Además que, es doloroso, y nuestra psique siempre se las arregla para evitarnos el dolor.


¿Realmente no me dejaron entrar porque usaba zapatillas o fue por mi color de piel? ¿o porque mi color de piel unido a esas zapatillas delataba mi condición económica? Parece más fácil soportar ser víctima de aporofobia que de racismo, lo pobre se quita, la piel no. Así que aceptar como válido el pretexto puede funcionar para aligerar la experiencia de exclusión y negación de la existencia. 


Este relato de un amigo afroperuano comeño de universidad pública rondaba mi corazón cuando hicimos la expedición antirracista, intentando entrar a cuatro discotecas de moda. Ni mis mejores zapatos ni la blusa de la tienda “Outlet-USA” de jirón evitaron que me negaran el ingreso sistemáticamente. Conforme a lo esperado. Hipótesis validada, el operativo fue exitoso, no fue la ropa ni la billetera, sino nuestro color de piel.


Regularmente no hubiera intentado ir a esas discotecas, no es mi estilo de entretenimiento y desconocía su existencia. Pero si no hubiera vivenciado el experimento no habría comprendido otro importante código del racismo y clasismo peruano: 

“Cada quien en su lugar”. 

Cuando nos hablan discursos rancios de diversidad o de convivir en un país de todas las sangres, nos hablan de una convivencia con tránsitos restringidos.


Parafraseando a Rosa de Luxemburgo, “quien no se mueve, no siente las desigualdades”. Si sigues ciertas reglas, o mejor aún, si eres un “Tío Tom” o un “Felipillo” puedes torear con cierto éxito la experiencia racista peruana. Eso, hasta que intentas algo demasiado osado como dirigir la filarmónica, gerenciar un banco o ser presidente del país.



Venir a Lima para ejercer derechos ciudadanos como la participación política , la libertad de expresión y la protesta son formas demasiado radicales de moverse, de “no quedarse en su lugar” para quienes ejercen el poder hegemónico y sus clubes de fans.


Por eso la reacción es a la vez de desprecio y de temor. De un temor colonial a la rebelión indígena, de las élites de hace cien años a las primeras migraciones, de la Lima en desarrollo a los desplazados por terrorismo, de la autoproclamada Lima Moderna a sus vecinos coneros y venezolanos forzados a migrar.


Lo más triste no es la transmisión intergeneracional del temor a personas que solo demandan ser tratadas como iguales. 

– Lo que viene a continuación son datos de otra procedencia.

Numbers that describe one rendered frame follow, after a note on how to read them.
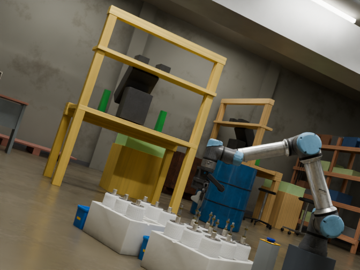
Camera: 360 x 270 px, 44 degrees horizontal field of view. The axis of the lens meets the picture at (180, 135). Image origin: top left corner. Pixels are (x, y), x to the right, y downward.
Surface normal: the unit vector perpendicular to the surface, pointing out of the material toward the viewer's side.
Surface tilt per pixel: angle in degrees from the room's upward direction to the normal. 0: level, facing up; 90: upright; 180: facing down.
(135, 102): 90
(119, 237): 90
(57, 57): 90
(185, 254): 90
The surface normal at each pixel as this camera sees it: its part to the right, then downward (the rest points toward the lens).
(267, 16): 0.39, 0.05
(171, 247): -0.66, -0.26
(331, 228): 0.02, 0.05
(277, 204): -0.85, -0.30
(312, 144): -0.04, -0.21

Lo más triste es cómo migrantes y sus descendientes radicados … (corrijo) Lo más triste es cómo indígenas y descendientes indígenas, clases trabajadoras, autoempleados y sobrevivientes no solo han optado por negar el racismo, sino que se colocan del lado del opresor, intentando así evitar el dolor de la discriminación estigmatizando y terruqueando a otros sentados frente a un televisor, aplaudiendo que un ministro llame animales a unas señoras de quienes solo se diferencian por la ropa y la opción política.


Lo más triste es que Lima necesite ser tomada por quienes sí tienen claras sus identidades étnicas, políticas y de clase.


Aún es tiempo de aceptar y reconocer que no te excluyeron por no tener ropa de marca, la maestría en Harvard o por tu carácter, sino por tu evidente ascendencia indígena, afroperuana, marrón. Abraza a tu “yo” herido y salgamos también limeños y limeñas indígeno-descendientes a tomar la capital y recuperar la dignidad.